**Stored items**
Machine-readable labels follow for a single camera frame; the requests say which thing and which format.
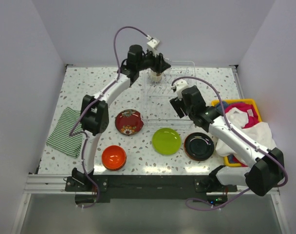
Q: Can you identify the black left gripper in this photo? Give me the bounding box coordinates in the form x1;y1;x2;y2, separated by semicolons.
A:
136;48;170;74

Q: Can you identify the beige steel cup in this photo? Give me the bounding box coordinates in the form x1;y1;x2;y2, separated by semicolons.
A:
149;70;163;83

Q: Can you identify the clear wire dish rack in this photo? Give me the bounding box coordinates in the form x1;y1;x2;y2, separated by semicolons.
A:
141;59;196;130

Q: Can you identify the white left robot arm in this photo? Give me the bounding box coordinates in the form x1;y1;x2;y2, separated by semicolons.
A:
77;40;171;175

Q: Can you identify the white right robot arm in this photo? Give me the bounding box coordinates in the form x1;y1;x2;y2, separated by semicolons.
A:
170;81;288;196

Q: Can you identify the lime green plate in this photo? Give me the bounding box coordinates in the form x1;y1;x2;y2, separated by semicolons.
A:
152;128;182;156

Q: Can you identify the blue cloth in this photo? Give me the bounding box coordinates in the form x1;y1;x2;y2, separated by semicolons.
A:
215;101;228;114

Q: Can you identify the red floral plate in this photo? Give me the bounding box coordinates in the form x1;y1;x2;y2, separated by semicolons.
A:
115;109;144;136

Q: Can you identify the yellow plastic basket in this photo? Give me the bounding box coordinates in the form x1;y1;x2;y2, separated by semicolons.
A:
223;99;262;167

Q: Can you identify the pink cloth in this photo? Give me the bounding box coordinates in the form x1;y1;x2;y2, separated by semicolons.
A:
225;102;259;129

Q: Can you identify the orange bowl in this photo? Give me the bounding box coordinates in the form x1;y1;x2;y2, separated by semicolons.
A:
101;145;127;171

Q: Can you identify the white towel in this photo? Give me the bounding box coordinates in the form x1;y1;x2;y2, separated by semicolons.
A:
215;107;279;156

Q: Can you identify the green white striped cloth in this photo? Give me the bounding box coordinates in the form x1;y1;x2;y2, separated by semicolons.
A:
46;107;82;158

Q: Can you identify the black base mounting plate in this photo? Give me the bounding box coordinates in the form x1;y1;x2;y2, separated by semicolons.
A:
65;175;237;204

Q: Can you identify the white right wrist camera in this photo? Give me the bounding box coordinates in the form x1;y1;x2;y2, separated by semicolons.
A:
171;79;189;99

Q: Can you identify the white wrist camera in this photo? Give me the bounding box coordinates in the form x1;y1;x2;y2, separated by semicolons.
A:
147;37;160;53
171;79;189;99

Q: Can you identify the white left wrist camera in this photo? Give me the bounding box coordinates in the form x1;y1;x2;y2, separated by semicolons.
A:
147;37;160;53

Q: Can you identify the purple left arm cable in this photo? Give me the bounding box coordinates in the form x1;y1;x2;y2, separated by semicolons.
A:
69;26;153;209

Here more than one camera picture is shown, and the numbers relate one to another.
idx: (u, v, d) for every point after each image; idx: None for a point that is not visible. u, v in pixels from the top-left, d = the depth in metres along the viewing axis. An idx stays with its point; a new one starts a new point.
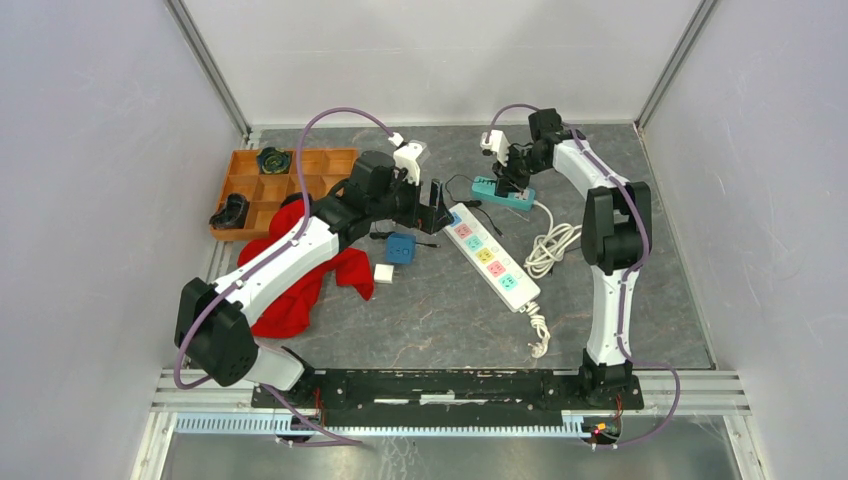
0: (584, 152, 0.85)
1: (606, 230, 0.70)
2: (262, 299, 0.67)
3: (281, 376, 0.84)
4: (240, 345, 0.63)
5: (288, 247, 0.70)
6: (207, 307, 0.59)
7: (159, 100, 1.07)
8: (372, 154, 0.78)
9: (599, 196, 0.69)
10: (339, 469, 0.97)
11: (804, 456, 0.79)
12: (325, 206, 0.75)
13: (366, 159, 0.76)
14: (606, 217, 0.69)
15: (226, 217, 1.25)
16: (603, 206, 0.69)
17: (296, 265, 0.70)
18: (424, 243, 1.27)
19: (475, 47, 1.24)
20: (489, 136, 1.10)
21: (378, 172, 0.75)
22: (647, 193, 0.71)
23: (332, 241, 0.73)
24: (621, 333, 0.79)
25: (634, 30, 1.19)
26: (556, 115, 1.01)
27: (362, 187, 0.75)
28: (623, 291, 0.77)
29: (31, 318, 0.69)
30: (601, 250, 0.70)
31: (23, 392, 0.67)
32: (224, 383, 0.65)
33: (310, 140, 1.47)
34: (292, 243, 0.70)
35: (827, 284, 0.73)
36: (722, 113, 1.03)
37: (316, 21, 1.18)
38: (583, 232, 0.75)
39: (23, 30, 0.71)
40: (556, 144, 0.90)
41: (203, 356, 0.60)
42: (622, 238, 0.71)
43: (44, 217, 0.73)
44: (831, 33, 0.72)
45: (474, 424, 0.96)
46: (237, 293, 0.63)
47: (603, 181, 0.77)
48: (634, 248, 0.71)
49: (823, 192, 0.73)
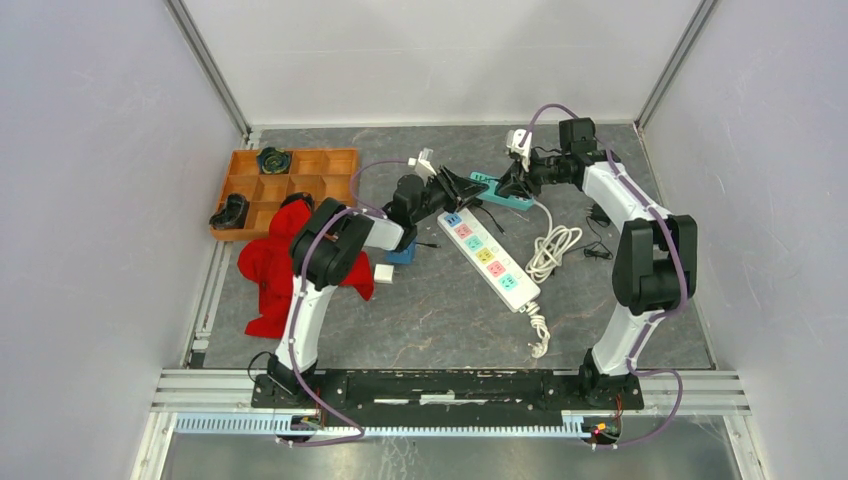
0: (619, 177, 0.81)
1: (643, 267, 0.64)
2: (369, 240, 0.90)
3: (305, 350, 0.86)
4: (353, 255, 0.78)
5: (380, 217, 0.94)
6: (343, 210, 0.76)
7: (160, 100, 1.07)
8: (404, 181, 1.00)
9: (637, 230, 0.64)
10: (339, 469, 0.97)
11: (804, 456, 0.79)
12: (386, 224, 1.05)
13: (402, 189, 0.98)
14: (643, 254, 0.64)
15: (226, 218, 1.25)
16: (642, 241, 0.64)
17: (385, 227, 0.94)
18: (424, 242, 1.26)
19: (476, 46, 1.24)
20: (521, 138, 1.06)
21: (414, 198, 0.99)
22: (693, 228, 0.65)
23: (397, 232, 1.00)
24: (632, 356, 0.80)
25: (635, 30, 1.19)
26: (591, 126, 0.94)
27: (405, 207, 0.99)
28: (646, 328, 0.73)
29: (31, 319, 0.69)
30: (639, 287, 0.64)
31: (25, 392, 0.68)
32: (323, 283, 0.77)
33: (310, 140, 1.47)
34: (384, 218, 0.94)
35: (825, 284, 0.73)
36: (722, 113, 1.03)
37: (316, 21, 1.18)
38: (617, 269, 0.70)
39: (21, 29, 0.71)
40: (589, 166, 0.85)
41: (328, 252, 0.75)
42: (660, 277, 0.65)
43: (43, 220, 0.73)
44: (831, 33, 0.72)
45: (474, 424, 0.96)
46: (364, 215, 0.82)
47: (641, 211, 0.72)
48: (673, 290, 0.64)
49: (823, 192, 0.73)
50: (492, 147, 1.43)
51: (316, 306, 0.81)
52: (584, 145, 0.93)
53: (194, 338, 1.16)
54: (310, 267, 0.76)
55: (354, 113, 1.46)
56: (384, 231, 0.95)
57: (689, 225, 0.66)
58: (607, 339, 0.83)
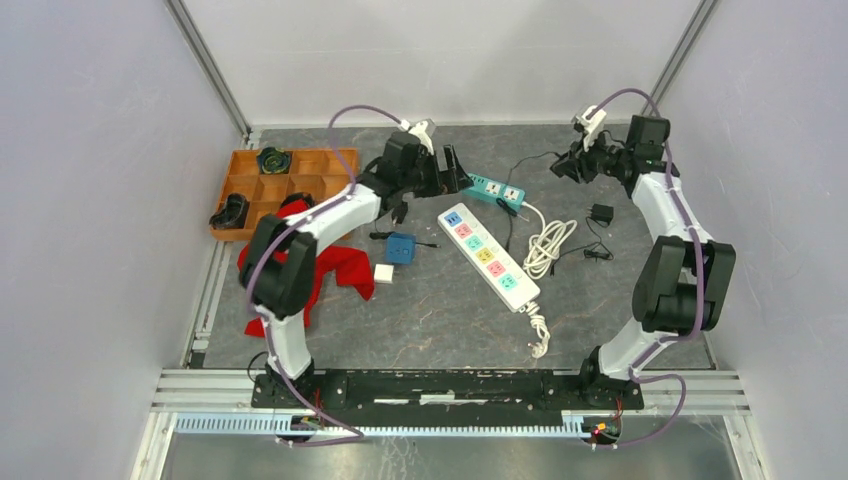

**Exercise**
Each line of the records with the word "cloth" in it is to be copied.

**Exercise output**
Q: Can you identify the blue cloth in this photo? Give me the bounding box coordinates in the form x1;y1;x2;y2, separated by semicolons.
Q: Can you identify the pink cloth in this photo? Give me the bounding box coordinates in the form x1;y1;x2;y2, separated by semicolons.
Q: Can you identify the green white striped cloth in this photo? Give me the bounding box coordinates in the form x1;y1;x2;y2, separated by semicolons.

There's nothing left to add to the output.